**What you should do**
Exact wording is required: give all the records again, minus the pictures.

**Material to process**
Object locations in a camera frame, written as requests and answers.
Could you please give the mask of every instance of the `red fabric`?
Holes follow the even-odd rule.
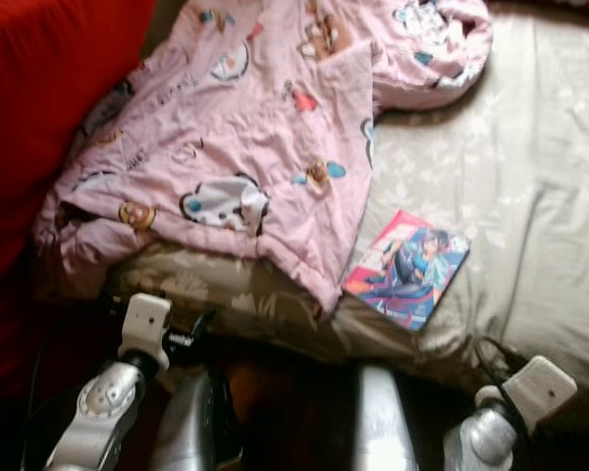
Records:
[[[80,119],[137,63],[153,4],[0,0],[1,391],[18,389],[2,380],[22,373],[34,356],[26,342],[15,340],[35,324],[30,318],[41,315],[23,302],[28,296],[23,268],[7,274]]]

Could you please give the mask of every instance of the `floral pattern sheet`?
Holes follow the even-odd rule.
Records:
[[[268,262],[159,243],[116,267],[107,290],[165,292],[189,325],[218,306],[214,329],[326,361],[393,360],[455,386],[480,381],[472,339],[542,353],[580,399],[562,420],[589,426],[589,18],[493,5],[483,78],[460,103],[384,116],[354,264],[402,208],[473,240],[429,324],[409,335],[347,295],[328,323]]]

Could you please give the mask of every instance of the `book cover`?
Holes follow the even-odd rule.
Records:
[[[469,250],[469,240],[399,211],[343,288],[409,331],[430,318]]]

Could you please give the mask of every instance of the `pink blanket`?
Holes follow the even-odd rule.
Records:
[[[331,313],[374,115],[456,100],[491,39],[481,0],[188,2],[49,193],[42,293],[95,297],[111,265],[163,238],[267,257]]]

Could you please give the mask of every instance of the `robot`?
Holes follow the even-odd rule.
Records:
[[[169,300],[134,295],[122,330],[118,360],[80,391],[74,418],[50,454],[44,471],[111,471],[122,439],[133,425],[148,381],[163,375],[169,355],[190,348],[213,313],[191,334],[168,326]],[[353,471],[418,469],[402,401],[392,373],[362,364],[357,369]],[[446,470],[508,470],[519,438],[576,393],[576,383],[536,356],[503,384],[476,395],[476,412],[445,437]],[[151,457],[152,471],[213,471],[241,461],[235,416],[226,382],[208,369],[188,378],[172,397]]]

**Result**
Object locations in a camera frame, written as requests and answers.
Could you please give the mask of every instance of the `red fabric`?
Holes follow the even-odd rule.
Records:
[[[80,119],[137,63],[153,4],[0,0],[1,391],[18,389],[2,380],[22,373],[34,356],[26,342],[15,340],[35,324],[30,318],[41,315],[23,302],[28,296],[23,268],[7,274]]]

Could you please give the mask of every instance of the `floral pattern sheet`?
Holes follow the even-odd rule.
Records:
[[[268,262],[159,243],[116,267],[107,290],[165,292],[189,325],[218,306],[214,329],[326,361],[393,360],[455,386],[480,381],[472,339],[542,353],[580,399],[562,420],[589,426],[589,18],[493,5],[483,78],[460,103],[384,116],[354,264],[402,208],[473,240],[429,324],[409,335],[347,295],[328,323]]]

Could you please give the mask of every instance of the `book cover`?
Holes follow the even-odd rule.
Records:
[[[469,250],[469,240],[399,211],[343,288],[409,331],[430,318]]]

Could you please give the mask of every instance of the `pink blanket`?
Holes follow the even-odd rule.
Records:
[[[331,313],[374,115],[456,100],[491,39],[481,0],[188,2],[49,193],[42,293],[95,297],[111,265],[163,238],[267,257]]]

Could you please give the mask of every instance of the `robot`?
Holes follow the even-odd rule.
Records:
[[[169,300],[134,295],[122,330],[118,360],[80,391],[74,418],[50,454],[44,471],[111,471],[122,439],[133,425],[148,381],[163,375],[169,355],[190,348],[213,313],[191,334],[168,326]],[[353,471],[418,469],[402,401],[392,373],[362,364],[357,369]],[[446,470],[508,470],[519,438],[576,393],[576,383],[536,356],[503,384],[476,395],[476,412],[445,437]],[[151,457],[152,471],[213,471],[241,461],[235,416],[226,382],[208,369],[188,378],[172,397]]]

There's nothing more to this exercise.